- **TASK DESCRIPTION**: Review the listing and copy each line that holds the word "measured".

- **INFORMATION SHOWN**:
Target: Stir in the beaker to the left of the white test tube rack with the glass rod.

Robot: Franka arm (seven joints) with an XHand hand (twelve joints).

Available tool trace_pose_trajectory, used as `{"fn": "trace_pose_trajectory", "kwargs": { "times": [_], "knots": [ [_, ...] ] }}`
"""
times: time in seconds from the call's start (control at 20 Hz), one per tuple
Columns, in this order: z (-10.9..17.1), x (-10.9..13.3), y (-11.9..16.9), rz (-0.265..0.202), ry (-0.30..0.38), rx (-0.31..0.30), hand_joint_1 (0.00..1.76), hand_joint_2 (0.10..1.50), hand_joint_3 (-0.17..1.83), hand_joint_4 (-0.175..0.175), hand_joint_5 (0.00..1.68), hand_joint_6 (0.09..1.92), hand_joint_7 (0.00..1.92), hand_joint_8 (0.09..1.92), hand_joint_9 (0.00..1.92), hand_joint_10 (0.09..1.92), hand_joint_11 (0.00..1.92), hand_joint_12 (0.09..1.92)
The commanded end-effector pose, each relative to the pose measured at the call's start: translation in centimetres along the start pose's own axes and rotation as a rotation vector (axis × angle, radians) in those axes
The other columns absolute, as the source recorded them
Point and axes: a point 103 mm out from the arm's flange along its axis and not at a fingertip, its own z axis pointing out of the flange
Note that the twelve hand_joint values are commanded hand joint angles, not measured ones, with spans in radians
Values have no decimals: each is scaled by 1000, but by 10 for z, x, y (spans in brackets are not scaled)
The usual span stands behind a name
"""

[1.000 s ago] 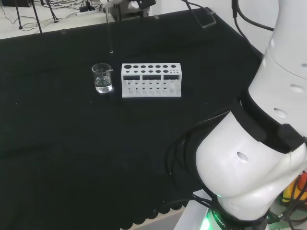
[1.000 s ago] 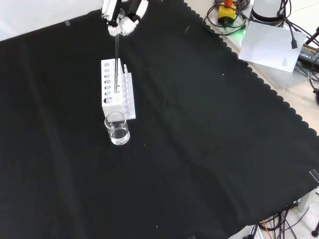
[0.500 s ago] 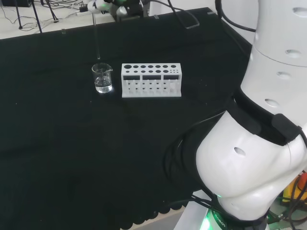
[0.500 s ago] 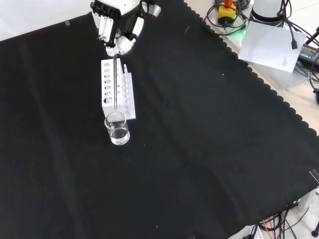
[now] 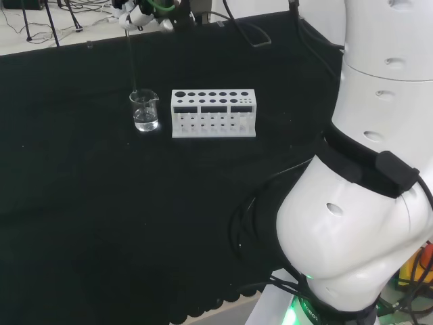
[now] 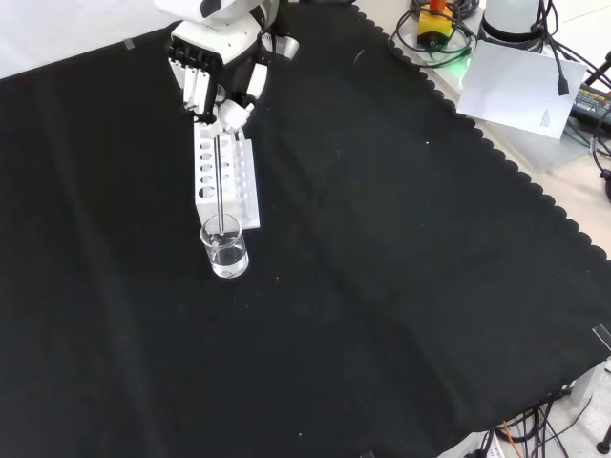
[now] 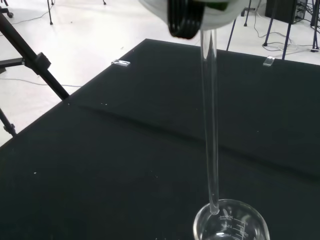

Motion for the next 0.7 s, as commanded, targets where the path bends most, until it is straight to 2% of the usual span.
{"fn": "trace_pose_trajectory", "kwargs": {
  "times": [0.05, 0.4, 0.7],
  "knots": [
    [14, -5, -1, 6, -6, 19, 1298, 865, 420, -175, 1122, 545, 1092, 1209, 1740, 763, 1697, 751],
    [45, -13, 4, -1, 12, 56, 1298, 865, 420, -175, 1123, 544, 1094, 1206, 1741, 764, 1699, 752],
    [56, -19, 7, 1, 11, 63, 1298, 863, 422, -175, 1125, 542, 1095, 1205, 1741, 765, 1700, 753]
  ]
}}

- **REPLY TO THE EXERCISE**:
The commanded end-effector pose, each relative to the pose measured at the call's start: translation in centimetres along the start pose's own axes and rotation as a rotation vector (axis × angle, radians) in those axes
Note that the twelve hand_joint values are commanded hand joint angles, not measured ones, with spans in radians

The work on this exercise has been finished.